● **ACTIVITY**
Pictures in the entries below are to be left out; otherwise, reproduce exactly the lines from the first through the line containing "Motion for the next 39".

(Recorded data)
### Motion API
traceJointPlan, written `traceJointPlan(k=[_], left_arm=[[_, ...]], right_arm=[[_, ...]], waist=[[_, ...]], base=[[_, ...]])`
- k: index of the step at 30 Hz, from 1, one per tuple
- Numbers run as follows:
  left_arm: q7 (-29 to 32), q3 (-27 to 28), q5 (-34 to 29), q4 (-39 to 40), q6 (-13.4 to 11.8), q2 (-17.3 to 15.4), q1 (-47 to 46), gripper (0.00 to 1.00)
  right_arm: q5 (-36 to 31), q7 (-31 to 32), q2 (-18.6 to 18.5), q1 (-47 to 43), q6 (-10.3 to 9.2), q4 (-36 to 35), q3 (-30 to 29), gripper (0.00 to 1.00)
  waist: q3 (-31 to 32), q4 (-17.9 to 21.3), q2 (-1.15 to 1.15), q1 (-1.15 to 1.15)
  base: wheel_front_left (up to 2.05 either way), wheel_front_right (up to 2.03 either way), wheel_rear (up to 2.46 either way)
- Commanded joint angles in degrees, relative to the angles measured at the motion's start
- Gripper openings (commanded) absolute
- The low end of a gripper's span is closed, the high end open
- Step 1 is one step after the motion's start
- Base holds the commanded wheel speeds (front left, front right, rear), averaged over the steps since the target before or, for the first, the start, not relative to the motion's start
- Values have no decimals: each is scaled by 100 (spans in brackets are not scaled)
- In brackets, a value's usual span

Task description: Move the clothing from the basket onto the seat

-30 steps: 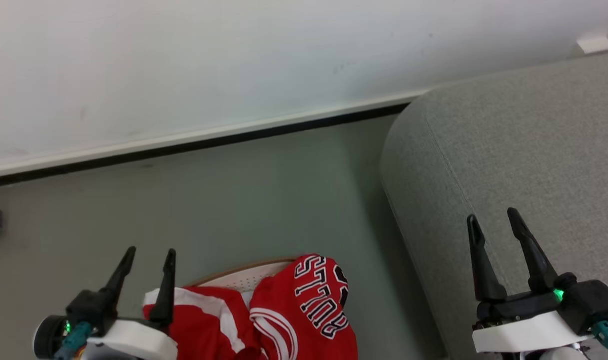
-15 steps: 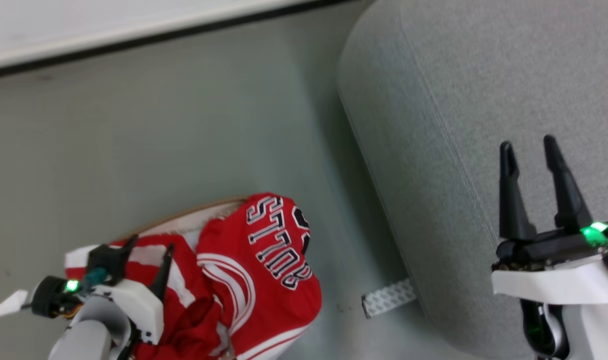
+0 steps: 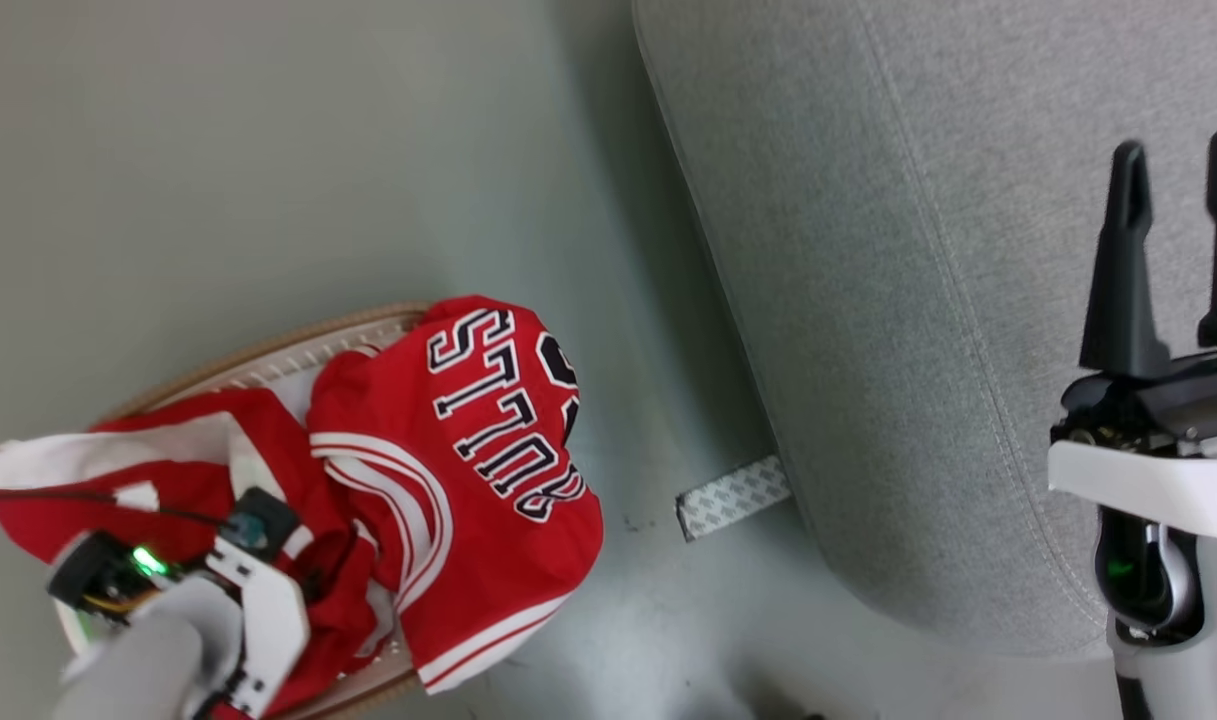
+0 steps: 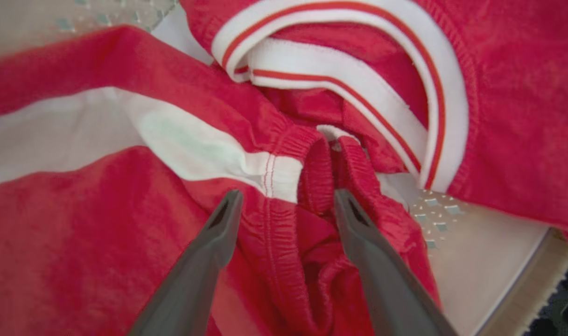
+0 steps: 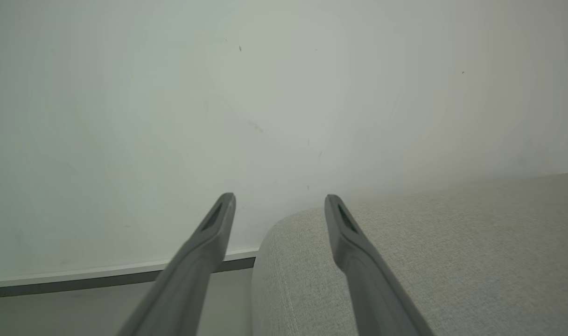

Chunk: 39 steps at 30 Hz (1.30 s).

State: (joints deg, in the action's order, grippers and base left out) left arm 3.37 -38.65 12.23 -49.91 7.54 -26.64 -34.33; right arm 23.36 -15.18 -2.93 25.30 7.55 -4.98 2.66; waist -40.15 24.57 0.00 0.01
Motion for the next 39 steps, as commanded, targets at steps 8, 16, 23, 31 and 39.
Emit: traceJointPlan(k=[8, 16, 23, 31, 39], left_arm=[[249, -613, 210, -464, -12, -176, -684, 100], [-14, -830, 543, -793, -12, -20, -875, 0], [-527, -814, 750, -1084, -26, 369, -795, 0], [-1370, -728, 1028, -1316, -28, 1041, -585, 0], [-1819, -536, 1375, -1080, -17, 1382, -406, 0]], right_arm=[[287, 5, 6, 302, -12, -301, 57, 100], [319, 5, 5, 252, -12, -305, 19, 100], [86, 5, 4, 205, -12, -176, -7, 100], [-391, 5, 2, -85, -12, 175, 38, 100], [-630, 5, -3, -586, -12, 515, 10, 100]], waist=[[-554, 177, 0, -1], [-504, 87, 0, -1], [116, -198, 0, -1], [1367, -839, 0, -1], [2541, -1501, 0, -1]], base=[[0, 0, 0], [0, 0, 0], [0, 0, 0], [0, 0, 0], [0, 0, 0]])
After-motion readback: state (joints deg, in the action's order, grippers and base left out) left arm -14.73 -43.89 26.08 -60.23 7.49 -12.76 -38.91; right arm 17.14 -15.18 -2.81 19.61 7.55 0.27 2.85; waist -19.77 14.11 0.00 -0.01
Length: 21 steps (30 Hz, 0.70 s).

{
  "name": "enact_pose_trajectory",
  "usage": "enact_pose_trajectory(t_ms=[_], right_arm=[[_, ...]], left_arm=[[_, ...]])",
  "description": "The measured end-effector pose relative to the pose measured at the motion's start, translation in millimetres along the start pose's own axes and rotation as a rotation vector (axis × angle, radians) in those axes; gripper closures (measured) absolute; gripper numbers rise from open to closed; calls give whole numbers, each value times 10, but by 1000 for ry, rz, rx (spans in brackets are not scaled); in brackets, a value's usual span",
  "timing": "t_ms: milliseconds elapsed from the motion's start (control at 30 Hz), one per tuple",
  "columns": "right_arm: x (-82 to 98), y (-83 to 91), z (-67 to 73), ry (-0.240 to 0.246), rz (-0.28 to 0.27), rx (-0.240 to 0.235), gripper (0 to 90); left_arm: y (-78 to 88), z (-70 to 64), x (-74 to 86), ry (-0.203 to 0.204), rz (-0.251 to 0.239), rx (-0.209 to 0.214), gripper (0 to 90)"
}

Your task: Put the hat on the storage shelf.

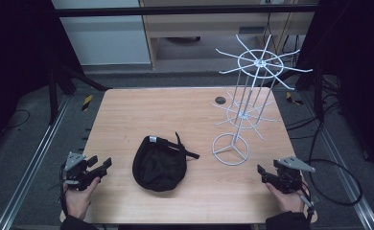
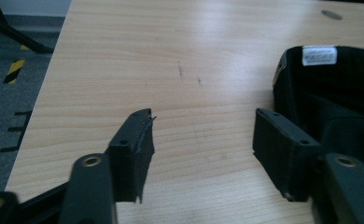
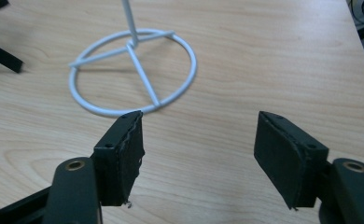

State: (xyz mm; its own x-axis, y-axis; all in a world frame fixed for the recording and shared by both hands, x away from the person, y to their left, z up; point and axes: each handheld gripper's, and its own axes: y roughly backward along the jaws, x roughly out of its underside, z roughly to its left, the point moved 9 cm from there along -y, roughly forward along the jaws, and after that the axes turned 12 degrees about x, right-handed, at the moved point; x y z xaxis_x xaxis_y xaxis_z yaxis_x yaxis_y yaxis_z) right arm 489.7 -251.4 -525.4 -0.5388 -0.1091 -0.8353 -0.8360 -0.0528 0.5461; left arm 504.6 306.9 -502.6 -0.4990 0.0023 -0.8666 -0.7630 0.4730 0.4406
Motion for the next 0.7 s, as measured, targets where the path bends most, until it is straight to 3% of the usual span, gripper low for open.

● **WRITTEN SOLUTION**
### Motion API
traceJointPlan, written `traceJointPlan(k=[_], left_arm=[[_, ...]], right_arm=[[_, ...]], waist=[[_, ...]], base=[[_, ...]])`
- k: index of the step at 30 Hz, from 1, one per tuple
- Numbers run as follows:
  left_arm: q7 (-29 to 32), q3 (-27 to 28), q5 (-34 to 29), q4 (-39 to 40), q6 (-13.4 to 11.8), q2 (-17.3 to 15.4), q1 (-47 to 46), gripper (0.00 to 1.00)
  right_arm: q5 (-36 to 31), q7 (-31 to 32), q2 (-18.6 to 18.5), q1 (-47 to 43), q6 (-10.3 to 9.2), q4 (-36 to 35), q3 (-30 to 29), gripper (0.00 to 1.00)
  waist: q3 (-31 to 32), q4 (-17.9 to 21.3), q2 (-1.15 to 1.15), q1 (-1.15 to 1.15)
  base: wheel_front_left (up to 2.05 either way), wheel_front_right (up to 2.03 either way), wheel_rear (up to 2.46 either way)
- Commanded joint angles in degrees, relative to the angles measured at the motion's start
- Gripper openings (commanded) absolute
- The low end of a gripper's span is closed, the high end open
- Step 1 is one step after the motion's start
- Base holds the commanded wheel speeds (front left, front right, rear), averaged over the steps since the target before or, for the first, the start, not relative to the motion's start
- Values have no decimals: each is scaled by 100 (spans in brackets are not scaled)
- In brackets, a value's usual span

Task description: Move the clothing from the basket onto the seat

-30 steps: 
-15 steps: 
+0 steps: 
+0 steps: 
+0 steps: 

Chunk: 39 steps at 30 Hz (1.30 s).

State: (joints deg, in the action's order, grippers and base left out) left arm 3.37 -38.65 12.23 -49.91 7.54 -26.64 -34.33; right arm 23.36 -15.18 -2.93 25.30 7.55 -4.98 2.66; waist -40.15 24.57 0.00 0.01
Motion for the next 39 steps, as commanded, targets at steps 8, 16, 23, 31 and 39.

Here the answer is complete.